FREE French daredevil Alain Robert shows a copy of the Inquirer with his stunt on the cover after being ordered to pay a P1,000 fine by the Makati Regional Trial Court Branch 63 on Friday. -MARIANNE BERMUDEZ

It took extreme urban climber Alain Robert two hours to climb one side of the 217-meter GT International Tower in Makati’s business district on Tuesday.

On Friday morning, the 56-year-old daredevil, better known as French Spider-Man, spent all but five minutes in a Makati court, where he pleaded guilty to the charge of alarm and scandal.

After being slapped a P1,000 fine, Robert was again a free man.

“I’m happy because I can climb again tomorrow,” he joked. “I need to think of my next crime.”

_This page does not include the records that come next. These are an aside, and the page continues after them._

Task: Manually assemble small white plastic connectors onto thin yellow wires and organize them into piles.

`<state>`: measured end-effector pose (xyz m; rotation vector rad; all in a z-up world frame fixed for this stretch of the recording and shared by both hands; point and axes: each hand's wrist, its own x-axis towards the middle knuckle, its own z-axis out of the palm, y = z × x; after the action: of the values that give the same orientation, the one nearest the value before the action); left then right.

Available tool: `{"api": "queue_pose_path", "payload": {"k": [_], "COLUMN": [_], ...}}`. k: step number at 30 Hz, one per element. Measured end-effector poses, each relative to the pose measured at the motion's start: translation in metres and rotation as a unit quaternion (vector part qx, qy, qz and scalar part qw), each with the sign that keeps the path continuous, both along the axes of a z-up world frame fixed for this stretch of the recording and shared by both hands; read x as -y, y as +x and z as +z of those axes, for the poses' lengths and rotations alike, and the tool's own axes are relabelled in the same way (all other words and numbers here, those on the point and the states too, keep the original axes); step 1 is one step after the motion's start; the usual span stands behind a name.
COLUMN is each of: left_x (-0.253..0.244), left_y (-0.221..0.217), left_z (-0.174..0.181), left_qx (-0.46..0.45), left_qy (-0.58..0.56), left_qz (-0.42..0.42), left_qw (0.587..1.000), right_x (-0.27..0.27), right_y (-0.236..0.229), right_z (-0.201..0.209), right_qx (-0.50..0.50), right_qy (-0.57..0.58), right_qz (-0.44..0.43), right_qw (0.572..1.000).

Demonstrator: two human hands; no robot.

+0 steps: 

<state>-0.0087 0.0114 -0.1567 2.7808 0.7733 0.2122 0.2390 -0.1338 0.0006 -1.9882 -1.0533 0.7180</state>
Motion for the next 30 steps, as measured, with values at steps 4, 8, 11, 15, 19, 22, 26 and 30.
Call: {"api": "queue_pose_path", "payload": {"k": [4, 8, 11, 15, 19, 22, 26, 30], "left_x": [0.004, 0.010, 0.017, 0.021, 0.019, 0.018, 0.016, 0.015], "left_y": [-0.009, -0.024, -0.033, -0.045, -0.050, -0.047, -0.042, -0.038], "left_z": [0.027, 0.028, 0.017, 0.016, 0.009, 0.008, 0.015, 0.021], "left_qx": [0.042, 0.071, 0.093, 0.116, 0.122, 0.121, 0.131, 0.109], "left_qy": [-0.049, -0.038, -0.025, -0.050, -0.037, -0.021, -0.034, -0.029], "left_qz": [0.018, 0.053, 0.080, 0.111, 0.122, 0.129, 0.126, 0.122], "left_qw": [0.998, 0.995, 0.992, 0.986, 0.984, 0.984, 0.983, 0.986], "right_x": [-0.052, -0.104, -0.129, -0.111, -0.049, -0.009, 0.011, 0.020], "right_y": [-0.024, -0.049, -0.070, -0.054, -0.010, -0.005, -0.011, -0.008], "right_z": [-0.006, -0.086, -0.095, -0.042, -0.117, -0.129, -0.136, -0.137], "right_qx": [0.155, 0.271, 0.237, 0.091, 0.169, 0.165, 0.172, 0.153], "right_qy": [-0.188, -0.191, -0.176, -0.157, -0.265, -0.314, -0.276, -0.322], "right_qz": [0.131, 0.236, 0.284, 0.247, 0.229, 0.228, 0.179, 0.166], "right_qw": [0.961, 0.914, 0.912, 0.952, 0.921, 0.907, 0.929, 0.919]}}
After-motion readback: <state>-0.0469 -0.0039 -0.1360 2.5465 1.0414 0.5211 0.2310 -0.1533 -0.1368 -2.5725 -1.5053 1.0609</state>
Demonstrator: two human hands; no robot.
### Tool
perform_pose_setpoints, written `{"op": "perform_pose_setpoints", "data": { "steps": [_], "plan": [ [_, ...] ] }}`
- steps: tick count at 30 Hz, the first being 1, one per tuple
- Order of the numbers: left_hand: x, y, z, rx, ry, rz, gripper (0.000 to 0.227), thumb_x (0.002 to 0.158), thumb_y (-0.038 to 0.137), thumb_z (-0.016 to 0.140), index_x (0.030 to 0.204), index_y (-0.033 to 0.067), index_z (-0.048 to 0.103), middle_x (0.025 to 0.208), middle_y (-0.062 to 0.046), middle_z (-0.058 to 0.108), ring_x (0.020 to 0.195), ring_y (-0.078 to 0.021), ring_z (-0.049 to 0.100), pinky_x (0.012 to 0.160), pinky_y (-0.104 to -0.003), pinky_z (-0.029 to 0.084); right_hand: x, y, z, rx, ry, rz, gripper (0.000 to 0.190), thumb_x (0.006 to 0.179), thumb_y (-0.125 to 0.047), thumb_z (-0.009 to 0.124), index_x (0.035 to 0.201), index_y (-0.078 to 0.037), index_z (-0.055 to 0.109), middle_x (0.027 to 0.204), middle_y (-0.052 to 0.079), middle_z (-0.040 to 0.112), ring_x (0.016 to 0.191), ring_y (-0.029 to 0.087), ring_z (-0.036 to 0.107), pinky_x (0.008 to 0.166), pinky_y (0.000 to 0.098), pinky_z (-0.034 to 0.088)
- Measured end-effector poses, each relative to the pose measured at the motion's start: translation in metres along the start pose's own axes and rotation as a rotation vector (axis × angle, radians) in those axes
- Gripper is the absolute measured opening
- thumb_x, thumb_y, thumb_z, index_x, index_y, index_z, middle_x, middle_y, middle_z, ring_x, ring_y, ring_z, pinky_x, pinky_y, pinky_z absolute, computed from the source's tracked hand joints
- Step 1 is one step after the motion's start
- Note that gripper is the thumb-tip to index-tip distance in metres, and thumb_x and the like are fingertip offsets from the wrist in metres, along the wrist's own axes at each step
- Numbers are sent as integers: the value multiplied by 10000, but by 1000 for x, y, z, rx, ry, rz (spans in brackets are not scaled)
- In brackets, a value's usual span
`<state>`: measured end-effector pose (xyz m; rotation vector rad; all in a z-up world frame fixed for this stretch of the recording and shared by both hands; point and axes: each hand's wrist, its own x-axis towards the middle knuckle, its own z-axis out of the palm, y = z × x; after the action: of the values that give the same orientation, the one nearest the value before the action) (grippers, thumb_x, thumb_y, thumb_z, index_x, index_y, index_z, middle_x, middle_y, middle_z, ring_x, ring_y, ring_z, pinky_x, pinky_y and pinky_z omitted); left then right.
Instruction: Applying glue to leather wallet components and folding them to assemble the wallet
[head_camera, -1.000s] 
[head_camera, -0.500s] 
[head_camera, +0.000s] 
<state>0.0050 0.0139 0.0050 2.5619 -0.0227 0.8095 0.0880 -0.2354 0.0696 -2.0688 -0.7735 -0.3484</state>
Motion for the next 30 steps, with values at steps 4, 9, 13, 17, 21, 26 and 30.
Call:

Robert’s court appearance came three days after he was arrested by the police for free-scaling, or climbing without safety gear, the ninth-tallest tower in the country without a permit.

The Frenchman has climbed several of the world’s tallest structures, including Eiffel Tower in Paris, Empire State Building in New York City and Petronas Twin Towers in Kuala Lumpur. Almost all of these feats were done without harnesses and safety gear.

Robert said a French colleague had convinced him to check out Manila and its nearby cities.

“I was here a long time ago and Makati at the time was not yet [like this],” he recalled. “Then as I was traveling around, [Manila] was along the way… I just checked my calendar. Was I free? Yes,” he said.

What made the GT tower adventure different, he said, was the descent, in which he needed complete “mental preparation.”

Usually, he explained, he would enter the building after reaching its summit and ride the elevator down.

But the GT tower’s fin top—a prominent fixture in the Makati skyline—meant that he would have to descend the same way he had gone up.

Robert’s legal counsel, Howard Calleja, said they would pay the fine on Friday and appeal to the Makati police for the return of the P3,000 bond the Frenchman had posted for his temporary liberty, as well as the climbing belt they had confiscated.

At the court hearing, Robert appeared visibly at ease in leather pants and ankle boots as he indulged fans asking to take selfies with him.

“I was happily surprised to see [that] many people love me. [Only] the judge, it seems, didn’t ask for a selfie,” he said, adding that he found Filipinos “nice and smiley.”

GT Tower representatives did not press charges against the climber despite their earlier statement, Calleja said.